Instructions to follow
Repeat, please, only the lines from the top of the data down to the line with "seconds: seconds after"; include both of those lines.

· · · ·

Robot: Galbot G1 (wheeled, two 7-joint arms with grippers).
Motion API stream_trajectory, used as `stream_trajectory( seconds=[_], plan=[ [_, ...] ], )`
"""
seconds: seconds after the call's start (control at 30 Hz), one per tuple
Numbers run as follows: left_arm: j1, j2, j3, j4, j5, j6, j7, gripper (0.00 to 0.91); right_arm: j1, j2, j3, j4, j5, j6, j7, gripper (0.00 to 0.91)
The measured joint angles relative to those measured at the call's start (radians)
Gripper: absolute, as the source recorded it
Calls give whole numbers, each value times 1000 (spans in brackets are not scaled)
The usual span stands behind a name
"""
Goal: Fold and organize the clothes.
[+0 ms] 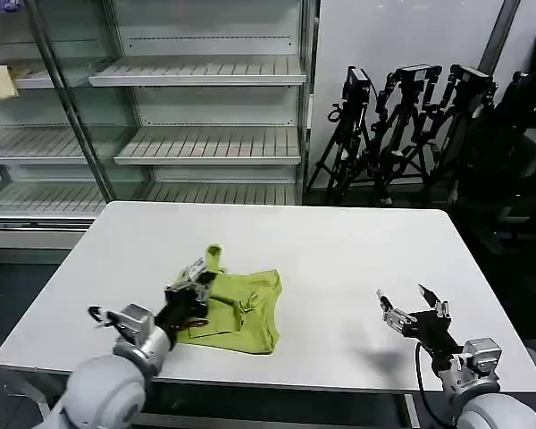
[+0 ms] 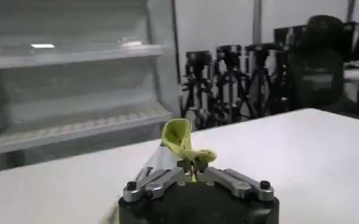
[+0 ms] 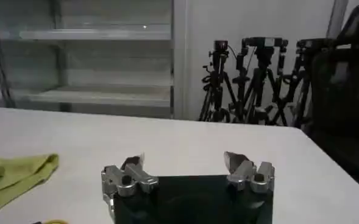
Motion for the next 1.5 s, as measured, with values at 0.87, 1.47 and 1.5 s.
stream_trajectory(
  seconds=[0.87,1.47,1.5],
  plan=[
    [-113,-28,132,77,-31,22,16,111,6,9,21,-1,9,8,6,907],
    [-148,-49,109,77,-83,12,6,907,22,3,21,-16,14,6,12,907],
    [-151,-45,101,78,-89,12,4,907,24,3,19,-17,14,6,11,907]
  ],
)
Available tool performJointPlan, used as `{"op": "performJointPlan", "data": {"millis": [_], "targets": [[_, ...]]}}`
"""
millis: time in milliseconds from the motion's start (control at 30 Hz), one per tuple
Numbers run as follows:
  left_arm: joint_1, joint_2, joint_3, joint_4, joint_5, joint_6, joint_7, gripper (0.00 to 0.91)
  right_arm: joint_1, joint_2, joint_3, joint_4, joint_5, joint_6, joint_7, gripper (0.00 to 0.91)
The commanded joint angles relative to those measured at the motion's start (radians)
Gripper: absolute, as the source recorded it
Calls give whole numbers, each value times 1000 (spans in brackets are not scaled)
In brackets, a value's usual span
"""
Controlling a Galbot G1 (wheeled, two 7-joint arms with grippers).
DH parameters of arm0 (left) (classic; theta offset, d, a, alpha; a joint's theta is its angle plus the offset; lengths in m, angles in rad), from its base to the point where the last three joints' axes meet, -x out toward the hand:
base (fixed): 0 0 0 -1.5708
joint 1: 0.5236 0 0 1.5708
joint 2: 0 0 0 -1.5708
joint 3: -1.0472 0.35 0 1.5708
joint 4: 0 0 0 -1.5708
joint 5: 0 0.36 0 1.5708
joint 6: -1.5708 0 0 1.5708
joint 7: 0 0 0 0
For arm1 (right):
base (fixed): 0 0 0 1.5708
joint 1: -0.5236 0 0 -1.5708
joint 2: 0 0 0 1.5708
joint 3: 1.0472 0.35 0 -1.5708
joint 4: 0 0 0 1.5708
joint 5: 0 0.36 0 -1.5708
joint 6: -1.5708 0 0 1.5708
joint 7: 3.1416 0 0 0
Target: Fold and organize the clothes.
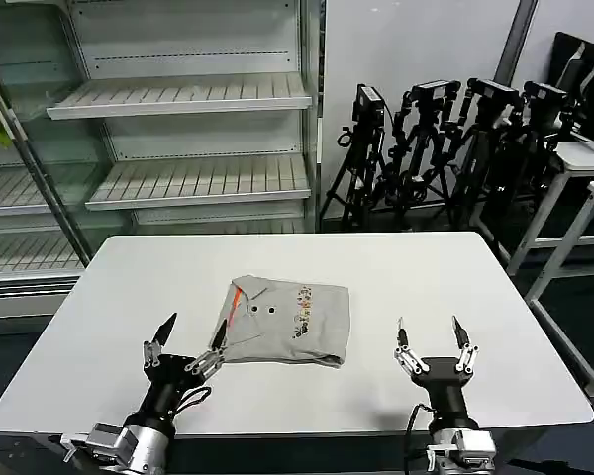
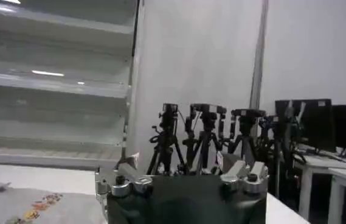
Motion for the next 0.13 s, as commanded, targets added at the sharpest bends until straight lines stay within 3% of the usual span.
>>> {"op": "performJointPlan", "data": {"millis": [33,133], "targets": [[1,2,3,-4,2,11,0,907,-6,0,10,4,28,-21,13,907],[-3,3,7,-1,-1,16,0,907,-6,7,18,2,33,-42,4,907]]}}
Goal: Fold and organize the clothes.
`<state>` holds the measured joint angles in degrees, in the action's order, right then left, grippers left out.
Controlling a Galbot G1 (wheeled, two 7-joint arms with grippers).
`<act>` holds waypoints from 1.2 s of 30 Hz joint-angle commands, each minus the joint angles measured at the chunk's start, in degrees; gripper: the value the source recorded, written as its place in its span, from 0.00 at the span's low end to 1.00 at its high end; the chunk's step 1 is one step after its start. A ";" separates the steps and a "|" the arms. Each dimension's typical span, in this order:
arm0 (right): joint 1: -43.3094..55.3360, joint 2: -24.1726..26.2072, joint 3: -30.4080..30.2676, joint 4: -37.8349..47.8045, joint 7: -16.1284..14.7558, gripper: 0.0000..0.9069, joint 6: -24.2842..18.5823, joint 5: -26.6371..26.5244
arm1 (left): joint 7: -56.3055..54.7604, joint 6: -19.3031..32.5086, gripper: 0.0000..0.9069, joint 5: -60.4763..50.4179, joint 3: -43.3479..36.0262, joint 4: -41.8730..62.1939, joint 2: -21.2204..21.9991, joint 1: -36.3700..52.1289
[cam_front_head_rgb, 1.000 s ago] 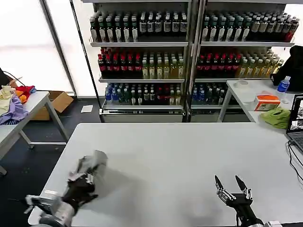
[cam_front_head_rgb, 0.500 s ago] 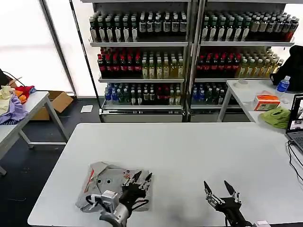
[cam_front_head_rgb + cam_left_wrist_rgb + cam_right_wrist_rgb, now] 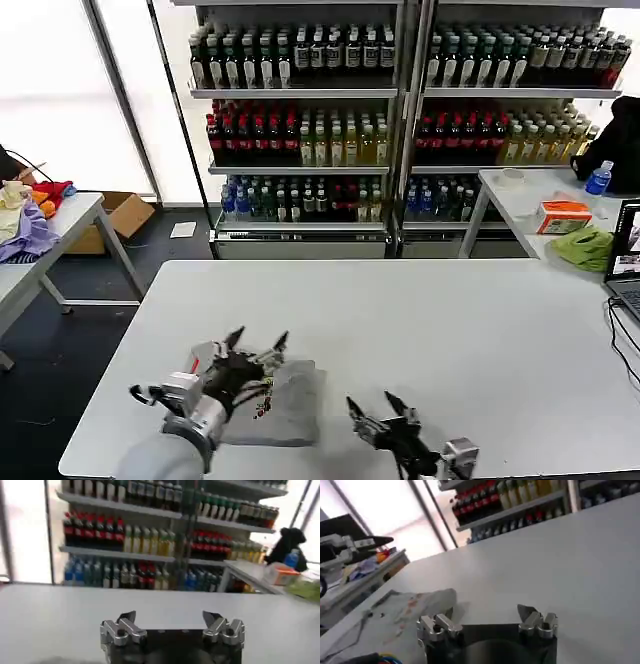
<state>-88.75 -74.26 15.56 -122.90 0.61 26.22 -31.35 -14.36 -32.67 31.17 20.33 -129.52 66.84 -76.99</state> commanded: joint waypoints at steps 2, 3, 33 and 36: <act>16.64 -2.61 -21.01 12.36 8.54 0.00 6.87 -8.87 | 4.81 0.06 1.00 1.15 24.82 -2.04 -2.18 -3.84; 16.69 -2.86 -21.06 12.53 8.59 0.00 6.88 -9.00 | 4.57 -0.15 1.00 1.70 25.11 -2.51 -1.96 -4.15; 3.48 10.13 19.35 3.60 -7.53 0.00 7.02 -2.84 | 1.87 -0.38 1.00 8.09 23.95 -4.53 -0.16 -4.99; 1.63 10.34 20.46 3.13 -8.39 0.00 7.01 -3.97 | 2.05 -0.38 1.00 8.22 24.33 -4.60 -0.28 -5.37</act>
<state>-81.19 -67.55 23.00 -117.95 -3.51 33.05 -35.45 -12.50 -33.01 38.77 43.67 -133.76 66.66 -81.79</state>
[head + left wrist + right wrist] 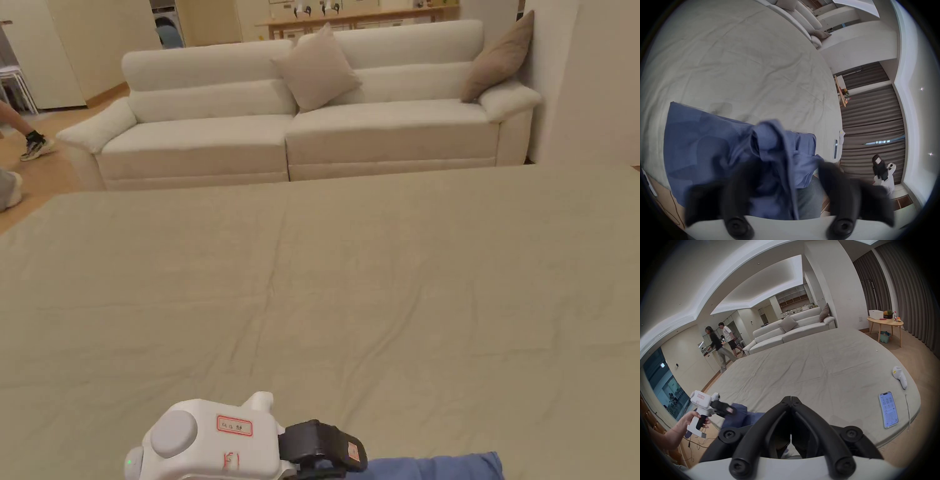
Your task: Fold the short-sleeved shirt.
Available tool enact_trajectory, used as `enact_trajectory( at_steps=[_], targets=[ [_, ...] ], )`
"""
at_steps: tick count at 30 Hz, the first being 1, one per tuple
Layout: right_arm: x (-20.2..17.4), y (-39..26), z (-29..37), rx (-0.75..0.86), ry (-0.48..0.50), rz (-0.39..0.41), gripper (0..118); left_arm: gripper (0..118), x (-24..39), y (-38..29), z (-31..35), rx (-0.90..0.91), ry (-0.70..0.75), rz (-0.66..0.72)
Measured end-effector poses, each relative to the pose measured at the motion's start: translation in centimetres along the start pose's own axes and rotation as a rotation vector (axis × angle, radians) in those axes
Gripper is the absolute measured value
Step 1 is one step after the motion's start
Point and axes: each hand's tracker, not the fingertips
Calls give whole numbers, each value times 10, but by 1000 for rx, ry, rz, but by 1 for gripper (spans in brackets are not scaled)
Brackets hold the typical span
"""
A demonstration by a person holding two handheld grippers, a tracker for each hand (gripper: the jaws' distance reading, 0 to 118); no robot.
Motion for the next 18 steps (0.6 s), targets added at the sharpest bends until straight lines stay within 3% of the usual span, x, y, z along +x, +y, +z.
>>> enact_trajectory(
  at_steps=[2, 5, 6, 7, 8, 9, 10, 11, 18],
  targets=[
    [8, -4, 2, -2, -9, -17, 0, 117, -6, -1, 28, 75, -100, 4],
    [18, -11, 0, -7, -17, -65, 0, 111, -16, -4, 62, 101, -120, 39],
    [21, -13, -1, -12, -21, -79, 0, 99, -19, -6, 67, 142, -99, -10],
    [23, -15, -2, -13, -22, -94, 0, 70, -12, -8, 67, 122, -47, -58],
    [25, -17, -3, -12, -18, -108, 0, 70, -13, -8, 64, 104, 12, -106],
    [28, -18, -5, -15, -18, -125, 0, 55, -12, -10, 53, 79, 36, -133],
    [29, -19, -5, -16, -18, -135, 0, 24, -13, -11, 42, 67, 37, -133],
    [30, -20, -6, -18, -21, -144, 0, 0, -12, -14, 29, 67, -2, -116],
    [40, -22, -2, -33, -46, -157, 0, 0, -10, -16, -85, -106, 137, -153]
  ],
)
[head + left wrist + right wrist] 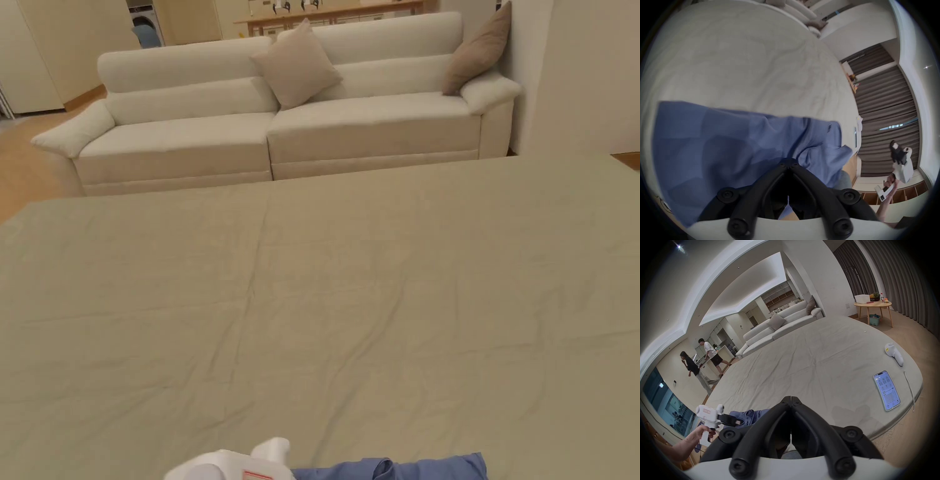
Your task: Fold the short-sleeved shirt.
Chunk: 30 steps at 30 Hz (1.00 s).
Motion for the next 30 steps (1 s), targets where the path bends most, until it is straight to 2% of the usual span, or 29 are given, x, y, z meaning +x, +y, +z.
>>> enact_trajectory(
  at_steps=[1, 3, 5, 7, 12, 16, 20, 21, 22, 24, 25, 26, 27, 28, 30],
  targets=[
    [2, 0, 1, -3, -9, 2, 0, 0, 8, -3, -15, -19, 31, -15],
    [5, 1, 1, -8, -20, 4, 0, 0, 24, -8, -23, 1, -61, -43],
    [9, 0, 0, -13, -31, -5, 0, 0, 45, -14, -25, -8, -57, -58],
    [12, 0, -3, -19, -31, -18, 0, 0, 61, -18, -30, -29, -70, -160],
    [4, -2, -10, -26, -19, -24, 0, 0, 67, -22, -13, 7, -171, -130],
    [-9, 2, -13, -34, -2, 10, 0, 0, 23, -14, 61, 153, -256, -9],
    [-21, 7, -16, -20, 27, 26, 0, 0, -56, -9, 130, 294, -163, 131],
    [-25, 8, -17, -17, 32, 31, 0, 0, -80, -10, 145, 305, -125, 157],
    [-28, 8, -17, -17, 31, 37, 0, 0, -96, -10, 151, 273, -157, 129],
    [-34, 8, -20, -19, 28, 52, 0, 3, -127, -13, 157, 201, -258, 223],
    [-37, 7, -22, -23, 26, 57, 0, 17, -144, -15, 156, 192, -309, 267],
    [-39, 7, -24, -25, 24, 58, 0, 62, -153, -16, 154, 203, -325, 283],
    [-40, 6, -25, -28, 21, 59, 0, 101, -163, -17, 147, 213, -371, 326],
    [-42, 5, -26, -31, 19, 56, 0, 117, -175, -22, 145, 202, -395, 372],
    [-46, 2, -28, -38, 20, 52, 0, 116, -187, -23, 134, 177, -297, 436]
  ],
)
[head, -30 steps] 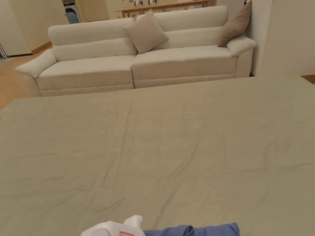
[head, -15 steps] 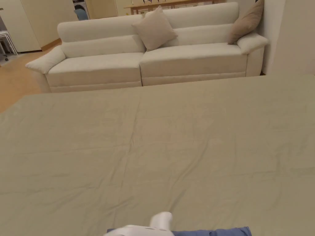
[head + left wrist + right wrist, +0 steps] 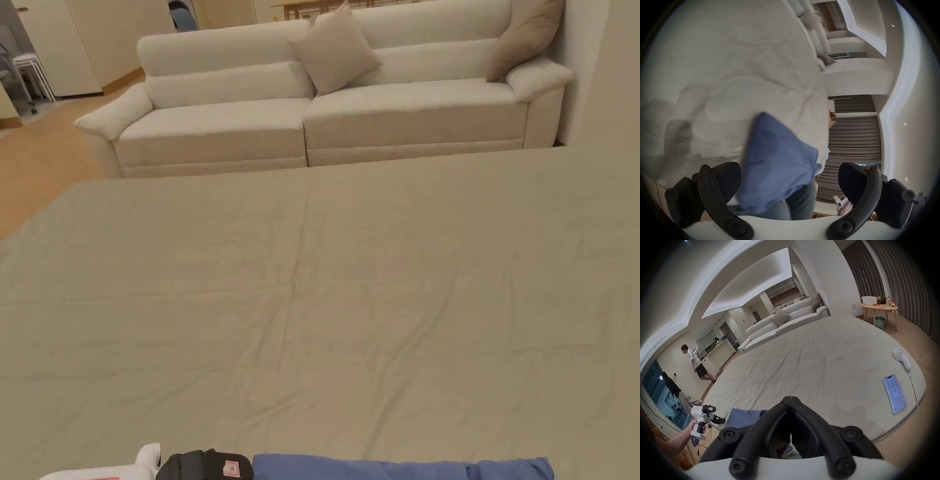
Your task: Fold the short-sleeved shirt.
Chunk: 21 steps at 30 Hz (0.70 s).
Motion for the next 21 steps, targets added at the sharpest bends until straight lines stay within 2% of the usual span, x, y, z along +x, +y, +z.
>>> enact_trajectory(
  at_steps=[3, 4, 6, 7, 8, 9, 10, 11, 12, 14, 17, 20, 21],
  targets=[
    [-5, -2, -2, -22, -11, 16, 0, 116, -6, 9, -22, -82, 90, -167],
    [-6, -2, -2, -26, -13, 20, 0, 116, -7, 8, -26, -87, 95, -181],
    [-7, -1, 0, -29, -17, 28, 0, 115, 2, 7, -27, -82, 8, -208],
    [-8, -1, 0, -29, -20, 32, 0, 112, 3, 4, -28, -113, -1, -174],
    [-8, -1, 0, -28, -25, 34, 0, 93, 2, 4, -33, -153, -40, -128],
    [-7, -1, 0, -28, -29, 31, 0, 63, 1, 5, -38, -162, -37, -110],
    [-6, -1, 0, -28, -29, 27, 0, 32, 1, 5, -40, -153, -2, -130],
    [-5, -1, 0, -28, -27, 22, 0, 14, 4, 2, -45, -139, 131, -171],
    [-5, -1, 0, -28, -28, 20, 0, 14, 2, 3, -47, -149, 169, -175],
    [-4, -2, 2, -28, -32, 17, 0, 14, -4, 3, -41, -134, 46, -66],
    [-2, -2, 5, -32, -29, 29, 0, 14, 3, 1, -19, -76, 83, -116],
    [3, -3, 9, -26, -27, 35, 0, 13, 38, -22, -16, -51, 85, -52],
    [5, -3, 11, -17, -20, 29, 0, 13, 60, -30, -16, -44, 75, -121]
  ],
)
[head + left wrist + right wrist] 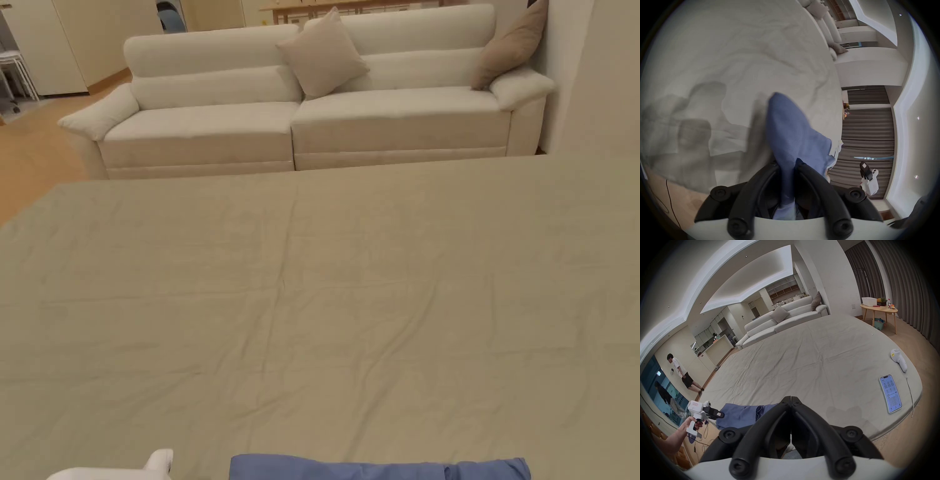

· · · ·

Your response
Robot: Galbot G1 (wheeled, two 7-joint arms with grippers).
Motion API stream_trajectory, used as `stream_trajectory( seconds=[_], plan=[ [_, ...] ], )`
"""
seconds: seconds after the call's start (control at 30 Hz), one per tuple

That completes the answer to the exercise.